What you need to do:
Reproduce the complete listing without any deviation.

Source material:
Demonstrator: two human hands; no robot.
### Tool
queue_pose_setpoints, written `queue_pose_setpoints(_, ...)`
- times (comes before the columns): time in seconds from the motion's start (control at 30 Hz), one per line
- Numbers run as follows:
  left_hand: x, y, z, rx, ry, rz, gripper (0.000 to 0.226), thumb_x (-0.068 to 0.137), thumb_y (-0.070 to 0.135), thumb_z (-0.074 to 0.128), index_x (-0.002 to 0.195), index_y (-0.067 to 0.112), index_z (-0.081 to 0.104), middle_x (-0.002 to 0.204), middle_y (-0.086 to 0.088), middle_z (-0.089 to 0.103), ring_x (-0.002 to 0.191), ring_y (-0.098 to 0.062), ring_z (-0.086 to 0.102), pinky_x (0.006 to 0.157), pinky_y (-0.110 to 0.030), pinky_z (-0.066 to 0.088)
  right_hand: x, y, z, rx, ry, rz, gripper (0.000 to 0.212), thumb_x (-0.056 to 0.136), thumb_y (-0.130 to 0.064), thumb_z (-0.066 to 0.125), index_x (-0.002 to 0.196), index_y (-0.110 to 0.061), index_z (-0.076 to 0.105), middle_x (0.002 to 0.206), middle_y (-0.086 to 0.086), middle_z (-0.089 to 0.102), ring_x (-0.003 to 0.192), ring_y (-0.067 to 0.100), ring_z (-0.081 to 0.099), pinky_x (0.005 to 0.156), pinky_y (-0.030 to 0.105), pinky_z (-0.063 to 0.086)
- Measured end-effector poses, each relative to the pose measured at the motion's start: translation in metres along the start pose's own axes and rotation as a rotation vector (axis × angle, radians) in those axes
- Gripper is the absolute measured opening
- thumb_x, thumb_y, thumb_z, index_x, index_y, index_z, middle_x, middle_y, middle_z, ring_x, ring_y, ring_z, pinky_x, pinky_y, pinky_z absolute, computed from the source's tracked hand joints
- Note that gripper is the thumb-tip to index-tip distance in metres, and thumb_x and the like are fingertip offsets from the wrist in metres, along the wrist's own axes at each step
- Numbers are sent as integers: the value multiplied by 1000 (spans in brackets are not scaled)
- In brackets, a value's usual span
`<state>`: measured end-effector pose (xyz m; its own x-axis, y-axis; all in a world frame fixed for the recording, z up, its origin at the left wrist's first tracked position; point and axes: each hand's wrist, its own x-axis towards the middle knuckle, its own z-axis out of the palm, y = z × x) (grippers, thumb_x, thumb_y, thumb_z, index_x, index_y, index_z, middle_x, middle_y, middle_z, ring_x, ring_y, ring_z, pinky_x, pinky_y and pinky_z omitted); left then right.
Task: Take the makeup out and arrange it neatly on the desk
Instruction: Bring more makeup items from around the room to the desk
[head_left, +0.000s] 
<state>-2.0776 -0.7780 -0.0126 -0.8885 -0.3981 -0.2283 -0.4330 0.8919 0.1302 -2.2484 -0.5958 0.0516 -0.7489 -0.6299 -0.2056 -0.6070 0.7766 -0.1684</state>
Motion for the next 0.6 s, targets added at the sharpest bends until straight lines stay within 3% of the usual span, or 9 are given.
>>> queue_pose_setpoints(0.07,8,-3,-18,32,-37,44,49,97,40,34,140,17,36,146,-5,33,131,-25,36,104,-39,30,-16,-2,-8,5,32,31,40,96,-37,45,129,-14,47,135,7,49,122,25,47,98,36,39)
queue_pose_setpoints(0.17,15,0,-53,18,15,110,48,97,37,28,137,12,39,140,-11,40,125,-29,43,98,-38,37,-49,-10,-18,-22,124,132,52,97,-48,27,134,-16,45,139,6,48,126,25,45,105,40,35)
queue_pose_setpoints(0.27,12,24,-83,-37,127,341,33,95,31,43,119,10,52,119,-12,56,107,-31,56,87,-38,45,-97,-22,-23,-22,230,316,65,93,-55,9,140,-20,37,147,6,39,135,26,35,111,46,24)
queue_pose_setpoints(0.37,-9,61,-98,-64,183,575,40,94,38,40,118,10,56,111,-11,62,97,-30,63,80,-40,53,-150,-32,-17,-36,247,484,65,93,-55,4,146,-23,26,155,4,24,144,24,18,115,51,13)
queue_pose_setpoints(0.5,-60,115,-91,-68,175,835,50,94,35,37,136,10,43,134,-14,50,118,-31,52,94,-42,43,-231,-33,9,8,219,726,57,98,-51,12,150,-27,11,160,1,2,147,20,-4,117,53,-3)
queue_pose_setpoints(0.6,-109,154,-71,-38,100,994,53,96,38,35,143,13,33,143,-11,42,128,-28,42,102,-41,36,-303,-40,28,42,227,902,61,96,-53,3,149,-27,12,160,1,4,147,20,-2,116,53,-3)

Task solution:
Demonstrator: two human hands; no robot.
### Tool
queue_pose_setpoints, written `queue_pose_setpoints(_, ...)`
- times (comes before the columns): time in seconds from the motion's start (control at 30 Hz), one per line
- Numbers run as follows:
  left_hand: x, y, z, rx, ry, rz, gripper (0.000 to 0.226), thumb_x (-0.068 to 0.137), thumb_y (-0.070 to 0.135), thumb_z (-0.074 to 0.128), index_x (-0.002 to 0.195), index_y (-0.067 to 0.112), index_z (-0.081 to 0.104), middle_x (-0.002 to 0.204), middle_y (-0.086 to 0.088), middle_z (-0.089 to 0.103), ring_x (-0.002 to 0.191), ring_y (-0.098 to 0.062), ring_z (-0.086 to 0.102), pinky_x (0.006 to 0.157), pinky_y (-0.110 to 0.030), pinky_z (-0.066 to 0.088)
  right_hand: x, y, z, rx, ry, rz, gripper (0.000 to 0.212), thumb_x (-0.056 to 0.136), thumb_y (-0.130 to 0.064), thumb_z (-0.066 to 0.125), index_x (-0.002 to 0.196), index_y (-0.110 to 0.061), index_z (-0.076 to 0.105), middle_x (0.002 to 0.206), middle_y (-0.086 to 0.086), middle_z (-0.089 to 0.102), ring_x (-0.003 to 0.192), ring_y (-0.067 to 0.100), ring_z (-0.081 to 0.099), pinky_x (0.005 to 0.156), pinky_y (-0.030 to 0.105), pinky_z (-0.063 to 0.086)
- Measured end-effector poses, each relative to the pose measured at the motion's start: translation in metres along the start pose's own axes and rotation as a rotation vector (axis × angle, radians) in those axes
- Gripper is the absolute measured opening
- thumb_x, thumb_y, thumb_z, index_x, index_y, index_z, middle_x, middle_y, middle_z, ring_x, ring_y, ring_z, pinky_x, pinky_y, pinky_z absolute, computed from the source's tracked hand joints
- Note that gripper is the thumb-tip to index-tip distance in metres, and thumb_x and the like are fingertip offsets from the wrist in metres, along the wrist's own axes at each step
- Numbers are sent as integers: the value multiplied by 1000 (spans in brackets are not scaled)
- In brackets, a value's usual span
`<state>`: measured end-effector pose (xyz m; its own x-axis, y-axis; all in a world frame fixed for the recording, z up, its origin at the left wrist's first tracked position; point and axes: each hand's wrist, its own x-axis towards the middle knuckle, its own z-axis out of the palm, y = z × x) (grippers, thumb_x, thumb_y, thumb_z, index_x, index_y, index_z, middle_x, middle_y, middle_z, ring_x, ring_y, ring_z, pinky_x, pinky_y and pinky_z omitted); left then right.
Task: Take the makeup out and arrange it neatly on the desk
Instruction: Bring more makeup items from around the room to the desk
[head_left, +0.000s] 
<state>-2.0776 -0.7780 -0.0126 -0.8885 -0.3981 -0.2283 -0.4330 0.8919 0.1302 -2.2484 -0.5958 0.0516 -0.7489 -0.6299 -0.2056 -0.6070 0.7766 -0.1684</state>
Motion for the next 0.6 s, targets added at the sharpest bends until straight lines stay within 3% of the usual span, or 9 are given.
>>> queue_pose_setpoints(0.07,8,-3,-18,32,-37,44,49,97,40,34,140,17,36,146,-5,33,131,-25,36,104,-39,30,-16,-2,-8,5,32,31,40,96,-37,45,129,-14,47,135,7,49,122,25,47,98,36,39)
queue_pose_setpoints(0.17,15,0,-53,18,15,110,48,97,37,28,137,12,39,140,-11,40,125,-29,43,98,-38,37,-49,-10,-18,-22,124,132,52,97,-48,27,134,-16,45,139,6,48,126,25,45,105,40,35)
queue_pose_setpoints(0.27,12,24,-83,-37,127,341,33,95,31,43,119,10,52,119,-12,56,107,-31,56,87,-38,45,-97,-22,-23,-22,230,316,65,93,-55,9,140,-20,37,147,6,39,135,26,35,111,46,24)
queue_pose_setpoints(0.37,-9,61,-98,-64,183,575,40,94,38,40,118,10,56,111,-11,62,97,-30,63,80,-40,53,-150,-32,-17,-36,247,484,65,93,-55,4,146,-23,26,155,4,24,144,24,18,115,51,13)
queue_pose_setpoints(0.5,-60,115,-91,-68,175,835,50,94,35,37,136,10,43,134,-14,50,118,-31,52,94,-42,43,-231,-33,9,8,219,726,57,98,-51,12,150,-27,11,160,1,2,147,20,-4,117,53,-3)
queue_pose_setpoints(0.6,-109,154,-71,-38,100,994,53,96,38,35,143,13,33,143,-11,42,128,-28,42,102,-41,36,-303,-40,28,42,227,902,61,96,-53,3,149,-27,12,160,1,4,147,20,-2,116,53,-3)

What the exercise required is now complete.